OÙ EST PASSÉ L'ARGENT PUBLIC POUR LE DÉVELOPPEMENT DE LA BOXE ?
La précarité des infrastructures de proximité
Dans les quartiers populaires et les provinces, notamment à travers la ligue de l’Estuaire, les boxeurs s’entraînent dans des conditions quasi-dégradées, parfois archaïques. Salles d’entraînement délabrées, salles sans ring, rings placés à même le sol, sacs de frappe usés, rings non réglementaires... Où sont passés les financements ? Si des subventions existent, notamment les montants déboursés pour les combats de Taylor Mabika et autres, elles ne se traduisent pas par des investissements tangibles sur le terrain pour améliorer les infrastructures indispensables au développement des jeunes talents.
L’opacité des subventions publiques et la gestion fédérale
La gouvernance de la Fédération Gabonaise de Boxe (Fégaboxe) est régulièrement secouée par des crises internes et des démissions à répétition. Le départ fracassant, en mai 2026, du président Bonaventure Nzigou Manfoumbi, dénonçant une politisation excessive et un manque cruel de financements, jette une lumière crue sur le problème. La traçabilité des fonds publics alloués par le ministère des Sports et l’Office national de développement du sport reste floue, laissant planer des doutes sur l’efficacité de leur gestion. Une reddition de comptes transparente s’impose pour redonner confiance aux acteurs et passionnés.
Le fossé entre le football et les "disciplines mineures"

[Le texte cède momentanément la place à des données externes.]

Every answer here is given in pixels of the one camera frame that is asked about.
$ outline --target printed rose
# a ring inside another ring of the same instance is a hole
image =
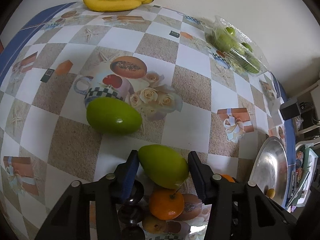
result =
[[[154,71],[149,71],[142,79],[148,81],[150,87],[154,88],[157,87],[162,80],[164,80],[164,75],[159,76],[158,73]]]
[[[174,88],[168,85],[162,85],[155,88],[158,91],[159,98],[157,100],[156,108],[158,111],[165,113],[172,113],[173,111],[181,111],[182,98],[176,93]]]
[[[155,111],[149,111],[148,113],[146,113],[145,110],[143,111],[146,113],[146,116],[150,121],[162,120],[167,114],[172,113],[175,110],[179,112],[181,111],[182,98],[172,87],[162,85],[155,87],[154,90],[157,93],[157,99],[156,101],[149,101],[148,106],[153,108]]]
[[[158,92],[157,103],[161,106],[174,106],[174,97],[164,92]]]
[[[148,102],[156,101],[158,94],[155,89],[146,87],[140,91],[139,97],[144,103],[147,104]]]
[[[209,216],[210,216],[210,211],[211,211],[211,204],[210,205],[203,205],[202,206],[202,211],[199,214],[199,217],[203,217],[204,221],[208,221],[209,220]]]
[[[139,95],[140,95],[140,91],[138,91],[130,96],[130,104],[132,107],[138,107],[142,104],[142,101],[141,101]]]

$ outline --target tablecloth
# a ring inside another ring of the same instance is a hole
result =
[[[24,26],[0,56],[0,209],[19,239],[34,239],[73,180],[100,179],[132,149],[162,144],[184,158],[194,150],[214,172],[243,181],[268,136],[286,146],[285,127],[268,110],[276,97],[272,74],[253,77],[232,65],[206,42],[209,32],[154,4],[99,13],[70,3]],[[142,62],[142,75],[112,70],[120,57]],[[111,81],[95,83],[101,75]],[[100,96],[135,107],[140,130],[95,132],[86,102]],[[150,194],[141,167],[137,178]],[[190,177],[181,191],[196,194]]]

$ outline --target orange
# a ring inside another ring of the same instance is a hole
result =
[[[182,194],[174,189],[158,189],[149,198],[149,209],[151,214],[161,220],[174,219],[182,213],[184,199]]]
[[[230,182],[235,182],[235,180],[228,174],[223,174],[221,176],[224,177],[225,179],[227,179]]]

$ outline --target small yellow fruit
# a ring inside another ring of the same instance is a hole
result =
[[[266,196],[273,199],[276,195],[276,191],[273,188],[267,190]]]
[[[149,233],[160,234],[167,228],[167,222],[149,215],[142,220],[142,227]]]

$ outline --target silver plate
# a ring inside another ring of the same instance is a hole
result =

Historiquement, le football concentre la majeure partie des budgets et aides étatiques, souvent sans résultats probants. La boxe, sport individuel et de combat, est reléguée au second plan, victime d’une injustice budgétaire structurelle. Ce déséquilibre freine non seulement la croissance de la boxe, mais aussi la diversification du sport gabonais en général.
La fuite des talents et l’absence de professionnalisme
Sans un soutien financier stable, ni bourse ni ligue professionnelle viable, les boxeurs gabonais doivent multiplier les petits boulots ou s’expatrier pour vivre de leur passion. L’argent qui aurait dû structurer la discipline s’évapore, laissant la formation des jeunes et la rémunération des encadreurs dans l’oubli. Le Gabon forme ainsi des champions pour que d’autres pays en profitent.
Ce constat amer appelle à une mobilisation urgente pour que l’argent public serve réellement le développement de la boxe, redonne espoir aux athlètes et rende justice à ce sport qui fait la fierté nationale.